We all know that the long-term use of nonsteroidal anti-inflammatory drugs (NSAIDs), like bute, especially in high doses, may cause intestinal ulceration and kidney damage. However, there’s more reason for concern, and we need to take the warnings about the potentially harmful effects of treating arthritis with NSAIDs seriously.
A study at Ohio State (Beluche et al), appearing in the American Journal of Veterinary Research, examined the effect of 14 days treatment with phenylbutazone on joint cartilage proteoglycan synthesis, compared to untreated controls. Joint cartilage was biopsied from the horses before treatment, after 14 days of bute, and again 14 days after the bute stopped. The researchers found a significant depression of joint cartilage synthesis in the treated horses both at the end of two weeks of treatment and when resampled two weeks after treatment stopped. ”Phenylbutazone should be used judiciously in athletic horses with osteoarthritis,” they said, concluding that the bute can interfere with the ability of the cartilage to both repair and maintain itself.
A review of the effects of NSAIDs at the Indiana University School of Medicine states that both salicylates (aspirin) and other NSAIDs have a variety of harmful effects on cartilage that are even worse when arthritis is present because of higher concentrations of the drug occurring in inflamed joints. A similar study (Rhode et al) looked at the effects of bute on bone. It found bute decreased the rate at which mineral was deposited in bone defects and appeared to slow the rate of healing.

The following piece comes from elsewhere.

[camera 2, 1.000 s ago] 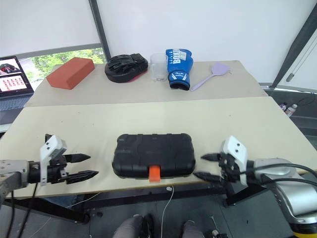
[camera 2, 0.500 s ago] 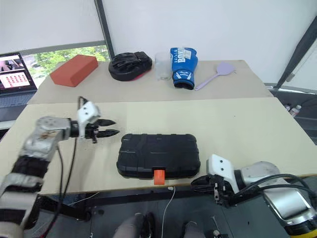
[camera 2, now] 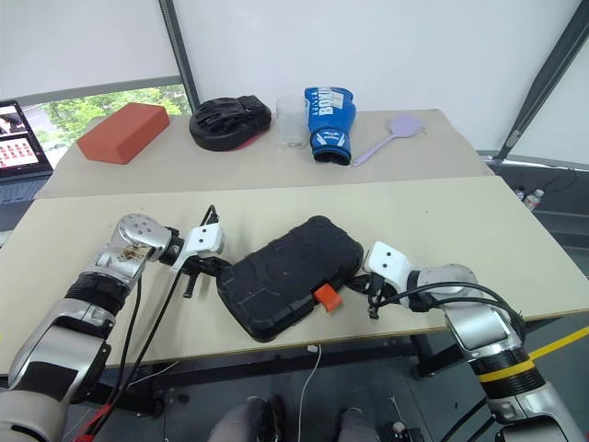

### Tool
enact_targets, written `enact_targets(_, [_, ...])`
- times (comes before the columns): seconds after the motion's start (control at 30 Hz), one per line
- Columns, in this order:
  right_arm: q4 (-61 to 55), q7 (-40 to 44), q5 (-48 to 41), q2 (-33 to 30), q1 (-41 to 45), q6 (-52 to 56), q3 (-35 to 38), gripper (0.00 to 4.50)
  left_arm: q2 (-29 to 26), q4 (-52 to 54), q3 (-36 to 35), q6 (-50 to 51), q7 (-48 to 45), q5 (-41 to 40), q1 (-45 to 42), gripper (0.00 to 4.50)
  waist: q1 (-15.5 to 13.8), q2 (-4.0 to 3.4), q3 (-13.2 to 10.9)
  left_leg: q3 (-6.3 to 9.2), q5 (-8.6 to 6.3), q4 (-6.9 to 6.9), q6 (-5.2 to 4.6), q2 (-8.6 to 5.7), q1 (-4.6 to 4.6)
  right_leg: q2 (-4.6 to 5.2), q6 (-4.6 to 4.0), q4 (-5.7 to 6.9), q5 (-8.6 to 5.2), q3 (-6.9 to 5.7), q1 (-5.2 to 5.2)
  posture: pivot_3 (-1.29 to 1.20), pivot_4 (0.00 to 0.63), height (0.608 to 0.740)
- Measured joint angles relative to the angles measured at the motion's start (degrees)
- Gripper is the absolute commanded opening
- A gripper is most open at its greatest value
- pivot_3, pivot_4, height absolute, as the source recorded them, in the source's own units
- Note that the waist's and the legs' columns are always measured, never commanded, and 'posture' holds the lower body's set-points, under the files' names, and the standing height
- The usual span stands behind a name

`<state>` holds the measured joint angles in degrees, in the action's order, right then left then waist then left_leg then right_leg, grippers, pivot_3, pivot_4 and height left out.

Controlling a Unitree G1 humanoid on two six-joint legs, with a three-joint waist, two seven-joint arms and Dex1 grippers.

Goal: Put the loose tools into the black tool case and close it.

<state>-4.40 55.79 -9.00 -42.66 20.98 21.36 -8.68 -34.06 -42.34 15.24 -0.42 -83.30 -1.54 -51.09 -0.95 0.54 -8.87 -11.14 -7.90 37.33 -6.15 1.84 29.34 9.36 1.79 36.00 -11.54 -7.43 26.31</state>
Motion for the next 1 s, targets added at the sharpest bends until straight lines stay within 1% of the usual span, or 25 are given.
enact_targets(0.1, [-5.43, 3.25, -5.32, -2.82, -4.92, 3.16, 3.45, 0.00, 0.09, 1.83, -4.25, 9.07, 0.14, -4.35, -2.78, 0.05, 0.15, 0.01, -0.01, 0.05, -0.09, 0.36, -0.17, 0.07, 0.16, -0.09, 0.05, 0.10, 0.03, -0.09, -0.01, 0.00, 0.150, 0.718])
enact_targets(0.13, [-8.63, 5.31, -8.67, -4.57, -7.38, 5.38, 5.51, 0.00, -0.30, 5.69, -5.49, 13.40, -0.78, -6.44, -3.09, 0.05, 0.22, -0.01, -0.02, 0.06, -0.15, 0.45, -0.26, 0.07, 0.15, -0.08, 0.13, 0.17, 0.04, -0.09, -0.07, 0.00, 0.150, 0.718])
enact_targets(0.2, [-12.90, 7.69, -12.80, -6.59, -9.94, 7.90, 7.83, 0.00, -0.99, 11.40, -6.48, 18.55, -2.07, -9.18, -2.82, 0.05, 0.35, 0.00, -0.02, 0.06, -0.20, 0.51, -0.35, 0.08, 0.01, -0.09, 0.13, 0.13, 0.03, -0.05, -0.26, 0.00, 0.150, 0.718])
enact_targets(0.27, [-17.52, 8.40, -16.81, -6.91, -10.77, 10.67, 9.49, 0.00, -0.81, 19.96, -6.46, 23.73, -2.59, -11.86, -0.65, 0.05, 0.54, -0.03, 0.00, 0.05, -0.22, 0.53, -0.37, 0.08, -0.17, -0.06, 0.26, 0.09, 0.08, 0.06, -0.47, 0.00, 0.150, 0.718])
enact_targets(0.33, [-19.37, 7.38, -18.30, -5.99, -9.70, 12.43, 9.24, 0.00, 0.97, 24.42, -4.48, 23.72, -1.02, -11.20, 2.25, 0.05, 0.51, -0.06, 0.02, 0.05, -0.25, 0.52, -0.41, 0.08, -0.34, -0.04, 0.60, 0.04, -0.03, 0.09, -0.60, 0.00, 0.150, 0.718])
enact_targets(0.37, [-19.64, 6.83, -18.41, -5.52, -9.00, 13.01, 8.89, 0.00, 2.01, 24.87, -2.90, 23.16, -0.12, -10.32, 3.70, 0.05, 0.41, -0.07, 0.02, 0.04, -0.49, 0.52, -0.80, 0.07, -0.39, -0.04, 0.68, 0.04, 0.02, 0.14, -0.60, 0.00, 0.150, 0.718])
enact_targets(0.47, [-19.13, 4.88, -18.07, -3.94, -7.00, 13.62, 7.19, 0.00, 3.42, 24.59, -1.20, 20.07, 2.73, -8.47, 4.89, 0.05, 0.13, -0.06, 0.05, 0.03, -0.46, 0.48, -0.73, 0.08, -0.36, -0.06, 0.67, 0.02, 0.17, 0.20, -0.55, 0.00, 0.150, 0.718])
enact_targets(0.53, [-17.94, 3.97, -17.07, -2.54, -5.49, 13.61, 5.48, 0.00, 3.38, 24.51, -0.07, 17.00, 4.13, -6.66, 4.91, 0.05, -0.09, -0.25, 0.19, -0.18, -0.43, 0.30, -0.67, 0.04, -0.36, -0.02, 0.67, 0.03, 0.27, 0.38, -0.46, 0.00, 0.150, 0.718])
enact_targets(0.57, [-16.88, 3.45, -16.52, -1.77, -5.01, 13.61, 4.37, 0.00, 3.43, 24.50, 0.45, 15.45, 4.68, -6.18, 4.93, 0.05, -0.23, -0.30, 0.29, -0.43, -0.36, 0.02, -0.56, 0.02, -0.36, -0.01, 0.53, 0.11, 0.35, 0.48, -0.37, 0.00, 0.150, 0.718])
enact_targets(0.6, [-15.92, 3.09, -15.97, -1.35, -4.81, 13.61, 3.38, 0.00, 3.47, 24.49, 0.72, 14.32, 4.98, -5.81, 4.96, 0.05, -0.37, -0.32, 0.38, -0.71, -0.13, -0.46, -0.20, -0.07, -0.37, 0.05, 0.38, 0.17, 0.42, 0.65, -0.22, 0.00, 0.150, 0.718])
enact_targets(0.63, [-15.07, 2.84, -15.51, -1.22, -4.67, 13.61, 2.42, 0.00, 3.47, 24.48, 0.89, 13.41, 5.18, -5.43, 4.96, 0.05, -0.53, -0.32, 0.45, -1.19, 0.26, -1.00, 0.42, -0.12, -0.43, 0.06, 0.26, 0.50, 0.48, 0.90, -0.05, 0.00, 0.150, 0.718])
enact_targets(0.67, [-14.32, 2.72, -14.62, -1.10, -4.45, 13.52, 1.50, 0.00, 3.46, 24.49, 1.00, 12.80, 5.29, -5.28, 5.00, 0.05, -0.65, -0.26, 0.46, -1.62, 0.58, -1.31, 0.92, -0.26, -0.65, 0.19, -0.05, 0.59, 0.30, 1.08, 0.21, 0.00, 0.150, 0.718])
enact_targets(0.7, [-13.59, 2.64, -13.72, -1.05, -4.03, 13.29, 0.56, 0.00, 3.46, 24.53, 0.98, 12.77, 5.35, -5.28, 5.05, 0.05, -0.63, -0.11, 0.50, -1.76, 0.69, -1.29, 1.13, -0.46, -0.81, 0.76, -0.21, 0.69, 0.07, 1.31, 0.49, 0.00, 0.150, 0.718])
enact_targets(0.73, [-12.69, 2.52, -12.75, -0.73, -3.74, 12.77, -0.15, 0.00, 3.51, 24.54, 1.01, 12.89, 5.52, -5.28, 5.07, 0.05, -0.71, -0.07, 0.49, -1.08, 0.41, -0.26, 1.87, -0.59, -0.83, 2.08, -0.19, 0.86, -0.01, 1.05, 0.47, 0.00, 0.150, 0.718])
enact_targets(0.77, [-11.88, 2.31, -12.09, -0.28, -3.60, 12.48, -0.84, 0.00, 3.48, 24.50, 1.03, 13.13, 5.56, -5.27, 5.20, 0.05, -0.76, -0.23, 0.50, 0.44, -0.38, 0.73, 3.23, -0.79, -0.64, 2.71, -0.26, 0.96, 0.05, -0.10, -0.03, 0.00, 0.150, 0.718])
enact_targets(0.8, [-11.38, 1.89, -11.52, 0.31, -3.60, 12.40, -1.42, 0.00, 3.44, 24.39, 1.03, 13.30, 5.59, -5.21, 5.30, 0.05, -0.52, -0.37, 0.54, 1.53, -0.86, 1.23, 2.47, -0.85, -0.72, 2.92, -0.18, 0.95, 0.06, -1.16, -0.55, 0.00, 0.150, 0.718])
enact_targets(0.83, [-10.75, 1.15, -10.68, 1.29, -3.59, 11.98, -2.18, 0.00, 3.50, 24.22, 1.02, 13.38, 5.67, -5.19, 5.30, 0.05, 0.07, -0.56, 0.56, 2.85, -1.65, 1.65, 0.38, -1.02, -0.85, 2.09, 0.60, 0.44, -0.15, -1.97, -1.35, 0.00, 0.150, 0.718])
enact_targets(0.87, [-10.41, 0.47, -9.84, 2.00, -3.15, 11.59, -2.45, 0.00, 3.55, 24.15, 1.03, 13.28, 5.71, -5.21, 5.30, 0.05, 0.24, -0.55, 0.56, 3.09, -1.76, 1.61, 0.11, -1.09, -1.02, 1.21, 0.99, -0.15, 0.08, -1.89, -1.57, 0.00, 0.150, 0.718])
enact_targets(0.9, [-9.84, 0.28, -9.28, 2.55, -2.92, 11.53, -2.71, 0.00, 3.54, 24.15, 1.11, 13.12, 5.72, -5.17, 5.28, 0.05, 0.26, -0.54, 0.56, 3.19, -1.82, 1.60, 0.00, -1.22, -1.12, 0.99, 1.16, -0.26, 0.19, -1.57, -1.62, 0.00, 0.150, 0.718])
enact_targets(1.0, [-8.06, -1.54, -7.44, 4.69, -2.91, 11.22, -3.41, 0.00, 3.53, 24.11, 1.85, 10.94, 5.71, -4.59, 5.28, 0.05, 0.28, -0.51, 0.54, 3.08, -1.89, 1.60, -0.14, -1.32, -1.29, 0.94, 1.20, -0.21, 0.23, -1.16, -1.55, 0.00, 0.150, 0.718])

We need to take the warning about the potentially harmful effects of treating arthritis with NSAIDs seriously.
NSAIDs inhibit the growth of new capillaries. The growth of new blood vessels into an injured area is a critical part of the repair process. In addition, NSAIDs can interfere with the natural balance between normal levels of vasodilating chemicals and vasoconstricting ones with the result being decreased perfusion of the tissues and higher vascular tone/spasm. This combination could have negative effects in conditions like chronic laminitis. Aspirin, on the other hand, can selectively block endothelin receptors and improve circulation.
Both aspirin and bute can have negative effects on healing and joint cartilage. These drugs should be limited to the lowest dose possible and the shortest time frame possible.
Joint nutraceuticals and antioxidant vitamins and minerals are a better way to support the arthritic horse, combined with regular light exercise and local treatments. It remains to be seen if any herbal has a direct effect on joint metabolism, although the few that have been studied don’t have these effects.
The circulatory drawbacks of NSAIDs are of most concern with laminitis, where impaired circulation and damage to the blood supply of the foot are major considerations. Aspirin is a better choice for laminitis both for this reason and because of the mild antiplatelet effect.
A study using AspirEase (Bio-Nutrition Labs), a microencapsulated, buffered aspirin for horses, found that chronic joint pain may respond to a dose as low as 5 mg/kg twice a day, although no study was made of laminitis pain. The product is sold through Walco as EquiSpirin, and through vets as Arthraban on the Vedco label.
For horses with laminitis, we’ve found Uckele Health and Nutrition’s PhytoQuench (www.uckele.com, 800-248-0330) may eliminate the need for bute. This herbal mixture contains a number of herbs believed to be circulation-enhancing and antiplatelet.